Parmi ces réussites collectives, citons la politique vaccinale. Notre assemblée prend part quotidiennement, dans une volonté de critique constructive, à l'adaptation de la cohérence décisionnelle grâce à une indispensable plasticité territoriale dont nous sommes les garants en tant que députés. Les résultats sont là : 90 % de taux de vaccination en EHPAD, 50 % de personnes de plus de 75 ans ayant reçu une dose, une protection prioritaire et rapide de nos concitoyens les plus fragiles, la baisse de la mortalité en institution. Nous pouvons nous enorgueillir de cette stratégie à la française, qui va s'accélérer au fil de la disponibilité croissante des vaccins, nous permettant d'envisager une campagne massive d'injection partout, tout le temps et pour toutes et tous. Je souhaiterais d'ailleurs que M. le ministre nous détaille le calendrier des prochaines étapes du déploiement de la vaccination en France.
Ces réussites collectives s'illustrent également par le choix récent d'éviter tout confinement strict, alors que nos voisins européens imposent un stop-and-go plus restrictif. Cette troisième voie à la française est une traduction manifeste de notre volonté équilibrée de conscience basée sur la science au bénéfice de nos concitoyens. Cette ligne de crête perpétuelle, de plus en plus aiguisée entre d'abrupts versants sanitaires, sociétaux et économiques, impose une réévaluation permanente et rapide. Les décisions qui en découlent sont du reste régulièrement diffusées au Parlement, dans une volonté de transparence indispensable à la cohésion nationale.
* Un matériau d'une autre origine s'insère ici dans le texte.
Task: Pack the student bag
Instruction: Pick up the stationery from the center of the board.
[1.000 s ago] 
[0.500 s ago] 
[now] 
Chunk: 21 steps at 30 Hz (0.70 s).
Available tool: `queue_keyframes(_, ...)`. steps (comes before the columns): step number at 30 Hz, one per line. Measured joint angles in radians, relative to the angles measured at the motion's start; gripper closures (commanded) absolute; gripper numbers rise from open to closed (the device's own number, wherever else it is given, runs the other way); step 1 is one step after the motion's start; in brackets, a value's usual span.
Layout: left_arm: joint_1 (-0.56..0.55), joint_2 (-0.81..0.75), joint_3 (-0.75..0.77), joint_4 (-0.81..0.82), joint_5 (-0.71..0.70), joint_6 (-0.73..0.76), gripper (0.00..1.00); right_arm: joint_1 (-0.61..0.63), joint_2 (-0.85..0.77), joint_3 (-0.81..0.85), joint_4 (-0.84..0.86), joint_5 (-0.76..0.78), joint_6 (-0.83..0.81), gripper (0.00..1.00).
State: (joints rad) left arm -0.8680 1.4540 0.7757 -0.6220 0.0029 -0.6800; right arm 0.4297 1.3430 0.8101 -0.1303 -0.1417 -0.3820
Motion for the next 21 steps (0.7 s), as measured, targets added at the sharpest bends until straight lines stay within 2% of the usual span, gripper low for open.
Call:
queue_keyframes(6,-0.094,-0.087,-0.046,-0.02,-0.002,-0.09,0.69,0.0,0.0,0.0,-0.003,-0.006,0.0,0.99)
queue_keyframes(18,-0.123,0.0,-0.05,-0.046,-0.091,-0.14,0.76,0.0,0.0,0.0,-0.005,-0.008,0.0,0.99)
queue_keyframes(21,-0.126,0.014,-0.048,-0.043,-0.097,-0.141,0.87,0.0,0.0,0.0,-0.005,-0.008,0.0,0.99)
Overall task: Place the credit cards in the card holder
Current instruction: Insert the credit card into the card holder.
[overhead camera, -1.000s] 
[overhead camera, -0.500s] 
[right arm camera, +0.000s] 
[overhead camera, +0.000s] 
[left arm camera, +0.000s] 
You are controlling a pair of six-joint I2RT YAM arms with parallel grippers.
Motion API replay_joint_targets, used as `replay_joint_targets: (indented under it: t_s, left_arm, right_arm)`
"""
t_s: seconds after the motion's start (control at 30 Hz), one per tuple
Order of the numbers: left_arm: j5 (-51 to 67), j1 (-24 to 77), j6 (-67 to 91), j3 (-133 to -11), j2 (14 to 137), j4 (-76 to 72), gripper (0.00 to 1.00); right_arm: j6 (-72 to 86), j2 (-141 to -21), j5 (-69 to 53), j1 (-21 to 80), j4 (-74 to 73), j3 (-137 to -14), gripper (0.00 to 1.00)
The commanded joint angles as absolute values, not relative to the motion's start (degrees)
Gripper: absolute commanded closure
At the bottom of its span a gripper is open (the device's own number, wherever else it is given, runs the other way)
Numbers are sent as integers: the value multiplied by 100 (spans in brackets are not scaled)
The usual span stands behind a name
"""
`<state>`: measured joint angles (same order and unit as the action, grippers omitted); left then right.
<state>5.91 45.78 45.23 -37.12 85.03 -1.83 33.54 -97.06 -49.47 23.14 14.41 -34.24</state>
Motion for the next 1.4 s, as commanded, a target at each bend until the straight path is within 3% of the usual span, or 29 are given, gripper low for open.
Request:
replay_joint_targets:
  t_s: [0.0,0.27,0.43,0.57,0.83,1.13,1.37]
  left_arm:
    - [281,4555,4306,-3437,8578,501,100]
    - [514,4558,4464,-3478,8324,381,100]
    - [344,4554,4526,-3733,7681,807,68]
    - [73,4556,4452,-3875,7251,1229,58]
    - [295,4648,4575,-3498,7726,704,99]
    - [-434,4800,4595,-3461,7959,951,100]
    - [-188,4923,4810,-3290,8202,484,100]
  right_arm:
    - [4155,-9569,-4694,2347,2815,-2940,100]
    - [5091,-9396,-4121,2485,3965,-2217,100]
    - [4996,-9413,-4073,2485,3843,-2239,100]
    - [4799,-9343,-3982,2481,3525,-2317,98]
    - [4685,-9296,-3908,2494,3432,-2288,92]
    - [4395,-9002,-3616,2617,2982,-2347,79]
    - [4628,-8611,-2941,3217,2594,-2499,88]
Toutefois, s'il est toujours hasardeux de prévoir l'imprévisible, on peut à tout le moins l'envisager. Pourriez-vous donc, monsieur le ministre, nous expliciter les variables d'ajustement imaginées pour les semaines à venir quant aux mesures de prévention de la diffusion du virus ?
Parce que ni l'écharpe de député ni le maroquin ministériel ne sont accompagnés d'une boule de cristal, astreignons-nous à l'humilité et à la cohésion nationale, car c'est de cela qu'ont besoin nos concitoyens. C'est de la divergence et de la désinformation que se nourrit l'ennemi, même lorsqu'il est viral. C'est de notre unité que naîtra la solution. C'est grâce à notre travail commun que triomphera la vie.